* Required action
Reproduce, exactly and in full, only the lines below from the one containing "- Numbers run" through the one containing "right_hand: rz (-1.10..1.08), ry".

"""

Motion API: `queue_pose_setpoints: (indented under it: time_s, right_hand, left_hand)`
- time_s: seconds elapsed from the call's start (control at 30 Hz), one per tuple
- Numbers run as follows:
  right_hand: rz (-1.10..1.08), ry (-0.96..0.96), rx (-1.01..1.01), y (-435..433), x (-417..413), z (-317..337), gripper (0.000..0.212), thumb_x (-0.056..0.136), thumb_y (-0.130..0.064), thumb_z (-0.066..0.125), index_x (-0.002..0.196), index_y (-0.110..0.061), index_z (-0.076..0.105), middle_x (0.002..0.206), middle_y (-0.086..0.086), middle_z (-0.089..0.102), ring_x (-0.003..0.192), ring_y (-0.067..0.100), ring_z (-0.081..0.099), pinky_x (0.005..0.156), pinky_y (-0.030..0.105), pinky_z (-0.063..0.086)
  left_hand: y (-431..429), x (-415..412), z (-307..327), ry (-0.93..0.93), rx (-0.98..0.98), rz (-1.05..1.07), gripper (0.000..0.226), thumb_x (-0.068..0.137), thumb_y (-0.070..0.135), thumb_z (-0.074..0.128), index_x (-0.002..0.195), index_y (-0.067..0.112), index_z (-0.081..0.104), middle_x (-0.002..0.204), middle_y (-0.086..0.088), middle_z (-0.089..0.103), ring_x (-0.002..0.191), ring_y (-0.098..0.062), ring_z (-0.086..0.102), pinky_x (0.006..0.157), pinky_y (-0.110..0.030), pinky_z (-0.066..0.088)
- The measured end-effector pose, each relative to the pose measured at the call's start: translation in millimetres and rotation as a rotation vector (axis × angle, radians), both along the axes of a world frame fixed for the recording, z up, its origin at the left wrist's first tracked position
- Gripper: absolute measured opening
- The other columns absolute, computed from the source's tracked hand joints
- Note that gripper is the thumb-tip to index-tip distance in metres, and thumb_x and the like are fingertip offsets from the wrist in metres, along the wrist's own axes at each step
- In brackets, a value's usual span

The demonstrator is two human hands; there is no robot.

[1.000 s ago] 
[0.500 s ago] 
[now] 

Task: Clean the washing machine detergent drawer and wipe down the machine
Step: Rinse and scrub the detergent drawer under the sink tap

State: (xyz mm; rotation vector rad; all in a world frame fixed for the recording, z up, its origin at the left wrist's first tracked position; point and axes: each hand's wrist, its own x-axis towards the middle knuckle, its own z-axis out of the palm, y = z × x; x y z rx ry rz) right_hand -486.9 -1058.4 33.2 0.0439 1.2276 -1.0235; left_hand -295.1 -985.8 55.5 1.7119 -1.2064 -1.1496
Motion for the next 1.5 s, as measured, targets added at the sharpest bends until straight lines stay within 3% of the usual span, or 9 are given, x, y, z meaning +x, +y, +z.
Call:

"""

* Task result
- Numbers run as follows:
  right_hand: rz (-1.10..1.08), ry (-0.96..0.96), rx (-1.01..1.01), y (-435..433), x (-417..413), z (-317..337), gripper (0.000..0.212), thumb_x (-0.056..0.136), thumb_y (-0.130..0.064), thumb_z (-0.066..0.125), index_x (-0.002..0.196), index_y (-0.110..0.061), index_z (-0.076..0.105), middle_x (0.002..0.206), middle_y (-0.086..0.086), middle_z (-0.089..0.102), ring_x (-0.003..0.192), ring_y (-0.067..0.100), ring_z (-0.081..0.099), pinky_x (0.005..0.156), pinky_y (-0.030..0.105), pinky_z (-0.063..0.086)

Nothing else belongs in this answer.